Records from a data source
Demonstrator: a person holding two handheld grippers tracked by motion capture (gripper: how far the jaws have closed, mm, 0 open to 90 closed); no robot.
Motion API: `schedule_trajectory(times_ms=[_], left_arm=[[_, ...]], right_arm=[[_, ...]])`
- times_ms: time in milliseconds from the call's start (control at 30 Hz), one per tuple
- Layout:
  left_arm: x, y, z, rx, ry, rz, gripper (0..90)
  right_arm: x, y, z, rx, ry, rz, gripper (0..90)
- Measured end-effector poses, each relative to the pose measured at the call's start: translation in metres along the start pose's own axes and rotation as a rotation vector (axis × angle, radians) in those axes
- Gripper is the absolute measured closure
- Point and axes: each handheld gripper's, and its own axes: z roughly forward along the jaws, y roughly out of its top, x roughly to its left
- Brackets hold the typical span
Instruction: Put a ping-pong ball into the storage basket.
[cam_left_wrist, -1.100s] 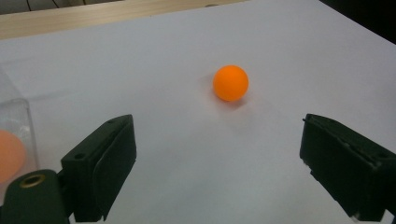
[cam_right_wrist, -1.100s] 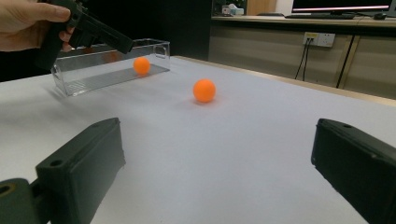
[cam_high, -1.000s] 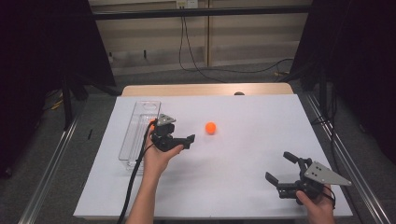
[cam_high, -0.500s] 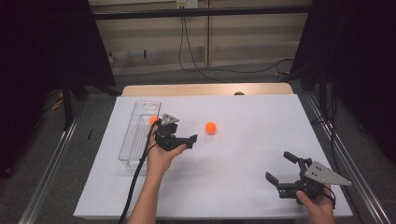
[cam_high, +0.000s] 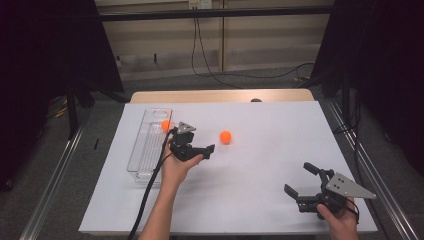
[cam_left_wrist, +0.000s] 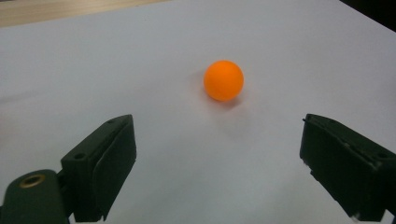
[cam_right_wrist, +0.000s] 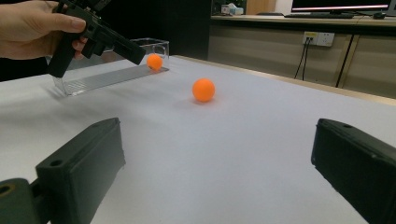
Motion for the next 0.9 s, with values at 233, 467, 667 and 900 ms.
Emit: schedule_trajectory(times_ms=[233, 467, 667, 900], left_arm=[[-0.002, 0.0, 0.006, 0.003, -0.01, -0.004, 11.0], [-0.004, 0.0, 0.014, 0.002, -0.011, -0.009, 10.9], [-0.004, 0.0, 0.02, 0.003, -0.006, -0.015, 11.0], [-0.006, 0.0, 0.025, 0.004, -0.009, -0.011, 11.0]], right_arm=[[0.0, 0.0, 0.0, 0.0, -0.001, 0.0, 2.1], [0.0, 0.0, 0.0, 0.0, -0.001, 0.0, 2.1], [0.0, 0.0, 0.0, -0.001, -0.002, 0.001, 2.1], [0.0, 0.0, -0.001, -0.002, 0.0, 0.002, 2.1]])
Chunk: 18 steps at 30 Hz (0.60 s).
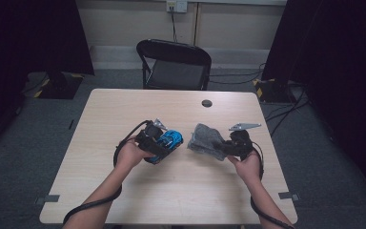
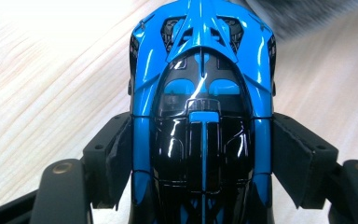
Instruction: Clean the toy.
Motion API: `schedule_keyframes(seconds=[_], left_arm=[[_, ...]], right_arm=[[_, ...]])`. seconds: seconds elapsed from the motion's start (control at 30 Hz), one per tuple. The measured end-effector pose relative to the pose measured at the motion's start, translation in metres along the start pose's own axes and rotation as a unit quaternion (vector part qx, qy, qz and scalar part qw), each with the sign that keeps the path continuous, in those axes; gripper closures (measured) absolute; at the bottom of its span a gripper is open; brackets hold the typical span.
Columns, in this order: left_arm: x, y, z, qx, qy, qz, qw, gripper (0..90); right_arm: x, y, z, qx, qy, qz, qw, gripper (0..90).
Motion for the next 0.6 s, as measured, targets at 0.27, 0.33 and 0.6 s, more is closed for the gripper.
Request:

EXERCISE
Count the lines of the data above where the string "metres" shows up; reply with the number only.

ANSWER
2